[Dataset entries]

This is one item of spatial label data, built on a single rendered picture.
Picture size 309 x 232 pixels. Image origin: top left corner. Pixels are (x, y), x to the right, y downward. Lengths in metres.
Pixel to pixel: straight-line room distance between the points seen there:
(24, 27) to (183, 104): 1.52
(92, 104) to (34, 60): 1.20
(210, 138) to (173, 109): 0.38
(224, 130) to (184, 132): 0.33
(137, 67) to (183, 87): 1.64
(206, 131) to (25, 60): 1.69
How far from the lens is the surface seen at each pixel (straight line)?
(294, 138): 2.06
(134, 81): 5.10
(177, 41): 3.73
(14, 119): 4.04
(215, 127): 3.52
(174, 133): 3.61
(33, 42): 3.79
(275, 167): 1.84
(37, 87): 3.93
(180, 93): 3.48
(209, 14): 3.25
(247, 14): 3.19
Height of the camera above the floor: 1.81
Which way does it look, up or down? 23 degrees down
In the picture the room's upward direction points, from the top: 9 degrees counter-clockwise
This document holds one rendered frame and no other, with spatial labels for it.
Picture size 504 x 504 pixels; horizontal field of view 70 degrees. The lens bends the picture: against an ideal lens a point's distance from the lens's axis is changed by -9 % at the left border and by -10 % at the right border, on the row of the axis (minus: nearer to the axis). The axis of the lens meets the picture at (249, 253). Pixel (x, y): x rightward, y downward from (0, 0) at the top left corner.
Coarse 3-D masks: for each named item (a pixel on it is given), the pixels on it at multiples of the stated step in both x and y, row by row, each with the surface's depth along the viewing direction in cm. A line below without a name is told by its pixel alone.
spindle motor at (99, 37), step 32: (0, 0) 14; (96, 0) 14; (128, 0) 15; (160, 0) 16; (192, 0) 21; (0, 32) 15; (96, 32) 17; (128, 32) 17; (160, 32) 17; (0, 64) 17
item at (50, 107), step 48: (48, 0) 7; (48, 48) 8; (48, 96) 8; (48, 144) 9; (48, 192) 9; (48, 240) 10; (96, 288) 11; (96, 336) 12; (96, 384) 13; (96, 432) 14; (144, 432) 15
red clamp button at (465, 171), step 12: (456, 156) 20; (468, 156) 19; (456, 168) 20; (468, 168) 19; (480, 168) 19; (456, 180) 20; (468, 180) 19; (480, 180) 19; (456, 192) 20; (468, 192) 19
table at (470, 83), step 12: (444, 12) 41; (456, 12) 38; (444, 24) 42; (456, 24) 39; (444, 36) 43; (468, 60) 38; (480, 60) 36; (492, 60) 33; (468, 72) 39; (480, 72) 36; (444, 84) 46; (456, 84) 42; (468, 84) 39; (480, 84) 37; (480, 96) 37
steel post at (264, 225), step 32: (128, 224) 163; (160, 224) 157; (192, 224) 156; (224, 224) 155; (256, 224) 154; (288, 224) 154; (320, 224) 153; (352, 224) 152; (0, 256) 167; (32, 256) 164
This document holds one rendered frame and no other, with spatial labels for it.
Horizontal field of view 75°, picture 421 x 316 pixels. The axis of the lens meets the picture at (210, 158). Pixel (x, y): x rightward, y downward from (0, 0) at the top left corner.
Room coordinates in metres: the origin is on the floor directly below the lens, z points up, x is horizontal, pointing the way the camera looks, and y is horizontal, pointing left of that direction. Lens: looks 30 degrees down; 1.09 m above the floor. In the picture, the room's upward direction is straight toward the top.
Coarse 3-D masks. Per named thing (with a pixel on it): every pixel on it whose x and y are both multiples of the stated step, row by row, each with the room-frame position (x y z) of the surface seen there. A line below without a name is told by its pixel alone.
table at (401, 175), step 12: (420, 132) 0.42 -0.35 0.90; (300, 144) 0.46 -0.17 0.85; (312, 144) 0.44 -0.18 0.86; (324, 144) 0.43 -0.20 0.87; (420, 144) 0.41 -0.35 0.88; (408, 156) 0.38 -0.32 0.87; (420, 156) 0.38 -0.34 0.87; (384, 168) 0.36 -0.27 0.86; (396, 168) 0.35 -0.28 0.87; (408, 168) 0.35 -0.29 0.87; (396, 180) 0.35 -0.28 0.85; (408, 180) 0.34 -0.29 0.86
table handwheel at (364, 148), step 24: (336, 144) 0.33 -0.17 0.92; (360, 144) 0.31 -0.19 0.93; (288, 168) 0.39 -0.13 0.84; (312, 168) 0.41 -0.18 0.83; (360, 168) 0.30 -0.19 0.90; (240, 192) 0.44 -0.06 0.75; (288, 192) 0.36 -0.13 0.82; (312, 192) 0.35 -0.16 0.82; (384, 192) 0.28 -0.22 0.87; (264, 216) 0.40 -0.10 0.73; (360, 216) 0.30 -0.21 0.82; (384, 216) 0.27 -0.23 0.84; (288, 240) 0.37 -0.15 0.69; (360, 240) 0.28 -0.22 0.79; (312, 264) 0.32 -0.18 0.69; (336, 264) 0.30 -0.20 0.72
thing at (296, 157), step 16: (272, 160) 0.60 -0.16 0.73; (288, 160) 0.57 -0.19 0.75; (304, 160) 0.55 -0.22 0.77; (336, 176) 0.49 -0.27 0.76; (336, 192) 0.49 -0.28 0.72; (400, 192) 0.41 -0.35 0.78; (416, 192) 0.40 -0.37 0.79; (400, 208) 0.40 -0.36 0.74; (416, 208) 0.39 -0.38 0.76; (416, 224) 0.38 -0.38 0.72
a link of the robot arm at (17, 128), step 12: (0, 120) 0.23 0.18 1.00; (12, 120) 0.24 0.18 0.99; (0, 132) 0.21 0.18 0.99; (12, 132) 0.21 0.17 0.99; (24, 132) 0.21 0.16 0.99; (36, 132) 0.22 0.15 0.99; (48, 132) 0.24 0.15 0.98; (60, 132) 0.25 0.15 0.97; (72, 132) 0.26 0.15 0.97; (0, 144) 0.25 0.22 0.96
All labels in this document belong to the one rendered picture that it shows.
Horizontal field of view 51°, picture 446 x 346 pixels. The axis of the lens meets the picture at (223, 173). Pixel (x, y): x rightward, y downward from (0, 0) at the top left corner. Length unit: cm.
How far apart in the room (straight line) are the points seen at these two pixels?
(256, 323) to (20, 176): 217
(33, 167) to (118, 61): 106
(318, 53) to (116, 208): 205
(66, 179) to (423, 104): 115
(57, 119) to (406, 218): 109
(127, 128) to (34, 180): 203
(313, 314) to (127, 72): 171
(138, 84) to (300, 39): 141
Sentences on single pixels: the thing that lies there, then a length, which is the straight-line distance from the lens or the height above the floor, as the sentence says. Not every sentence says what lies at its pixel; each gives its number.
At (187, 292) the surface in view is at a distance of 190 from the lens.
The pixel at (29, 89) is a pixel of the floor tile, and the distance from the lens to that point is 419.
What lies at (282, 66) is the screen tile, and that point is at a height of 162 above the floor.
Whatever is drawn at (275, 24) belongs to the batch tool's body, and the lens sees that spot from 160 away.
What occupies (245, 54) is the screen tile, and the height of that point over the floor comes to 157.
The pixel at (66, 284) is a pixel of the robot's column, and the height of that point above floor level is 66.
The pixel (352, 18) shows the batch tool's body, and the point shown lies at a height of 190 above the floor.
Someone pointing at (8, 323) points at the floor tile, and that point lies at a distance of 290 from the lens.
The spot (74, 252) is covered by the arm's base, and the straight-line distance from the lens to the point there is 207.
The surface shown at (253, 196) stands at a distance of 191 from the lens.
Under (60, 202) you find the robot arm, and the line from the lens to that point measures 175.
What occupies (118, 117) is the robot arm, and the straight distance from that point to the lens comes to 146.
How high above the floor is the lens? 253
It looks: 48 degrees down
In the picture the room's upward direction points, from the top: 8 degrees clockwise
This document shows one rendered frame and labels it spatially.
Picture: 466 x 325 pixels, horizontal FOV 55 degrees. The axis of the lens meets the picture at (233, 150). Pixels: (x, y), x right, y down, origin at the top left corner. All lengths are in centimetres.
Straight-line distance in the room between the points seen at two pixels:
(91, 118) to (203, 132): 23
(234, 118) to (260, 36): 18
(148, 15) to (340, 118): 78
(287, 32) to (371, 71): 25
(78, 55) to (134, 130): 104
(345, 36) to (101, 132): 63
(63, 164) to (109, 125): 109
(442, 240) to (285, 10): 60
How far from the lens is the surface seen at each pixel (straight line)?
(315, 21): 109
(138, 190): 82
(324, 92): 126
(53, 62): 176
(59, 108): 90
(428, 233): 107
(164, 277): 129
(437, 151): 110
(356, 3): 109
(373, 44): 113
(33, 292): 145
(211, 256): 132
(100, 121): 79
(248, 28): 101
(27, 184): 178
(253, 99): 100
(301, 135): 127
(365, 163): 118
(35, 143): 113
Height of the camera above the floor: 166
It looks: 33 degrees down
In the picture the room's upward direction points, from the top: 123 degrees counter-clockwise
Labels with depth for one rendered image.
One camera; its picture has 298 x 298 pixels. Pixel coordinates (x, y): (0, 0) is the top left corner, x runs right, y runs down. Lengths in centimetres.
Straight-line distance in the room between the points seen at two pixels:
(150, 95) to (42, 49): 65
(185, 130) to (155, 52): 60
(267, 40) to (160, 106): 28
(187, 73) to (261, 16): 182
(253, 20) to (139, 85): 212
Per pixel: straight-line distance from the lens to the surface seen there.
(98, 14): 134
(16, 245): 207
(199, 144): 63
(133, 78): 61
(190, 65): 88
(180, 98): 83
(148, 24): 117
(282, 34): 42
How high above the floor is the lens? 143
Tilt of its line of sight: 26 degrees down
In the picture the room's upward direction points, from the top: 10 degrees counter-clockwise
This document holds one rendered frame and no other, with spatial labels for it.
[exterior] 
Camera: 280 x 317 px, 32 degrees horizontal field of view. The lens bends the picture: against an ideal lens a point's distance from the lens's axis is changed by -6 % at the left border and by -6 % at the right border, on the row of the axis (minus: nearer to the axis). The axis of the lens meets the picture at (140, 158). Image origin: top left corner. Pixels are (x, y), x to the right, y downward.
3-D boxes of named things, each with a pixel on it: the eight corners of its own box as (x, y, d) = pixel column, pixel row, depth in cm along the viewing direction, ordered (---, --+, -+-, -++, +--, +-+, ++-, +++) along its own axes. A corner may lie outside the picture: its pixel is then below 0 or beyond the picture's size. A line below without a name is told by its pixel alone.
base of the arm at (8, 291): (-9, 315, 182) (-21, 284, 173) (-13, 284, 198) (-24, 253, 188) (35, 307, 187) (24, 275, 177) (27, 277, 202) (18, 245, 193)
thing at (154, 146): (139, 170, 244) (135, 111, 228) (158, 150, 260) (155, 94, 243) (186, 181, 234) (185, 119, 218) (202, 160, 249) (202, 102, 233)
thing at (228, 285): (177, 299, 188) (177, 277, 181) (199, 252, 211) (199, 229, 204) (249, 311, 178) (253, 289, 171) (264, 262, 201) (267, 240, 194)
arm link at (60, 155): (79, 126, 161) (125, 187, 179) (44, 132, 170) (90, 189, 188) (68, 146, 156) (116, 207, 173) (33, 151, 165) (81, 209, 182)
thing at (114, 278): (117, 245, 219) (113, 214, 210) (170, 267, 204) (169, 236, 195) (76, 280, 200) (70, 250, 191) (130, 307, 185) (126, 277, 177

(TASK BRIEF) Each line in the records above that contains the word "against" must be copied.

(OUTPUT)
Picture size 504 x 504 pixels; horizontal field of view 70 degrees. The lens bends the picture: against an ideal lens a point's distance from the lens's axis is changed by -9 % at the left border and by -10 % at the right border, on the row of the axis (minus: nearer to the axis). The axis of the lens meets the picture at (249, 253). Pixel (x, y): x rightward, y downward from (0, 0) at the top left corner.
Camera: 280 x 317 px, 32 degrees horizontal field of view. The lens bends the picture: against an ideal lens a point's distance from the lens's axis is changed by -6 % at the left border and by -6 % at the right border, on the row of the axis (minus: nearer to the axis). The axis of the lens meets the picture at (140, 158). Image origin: top left corner. Pixels are (x, y), x to the right, y downward.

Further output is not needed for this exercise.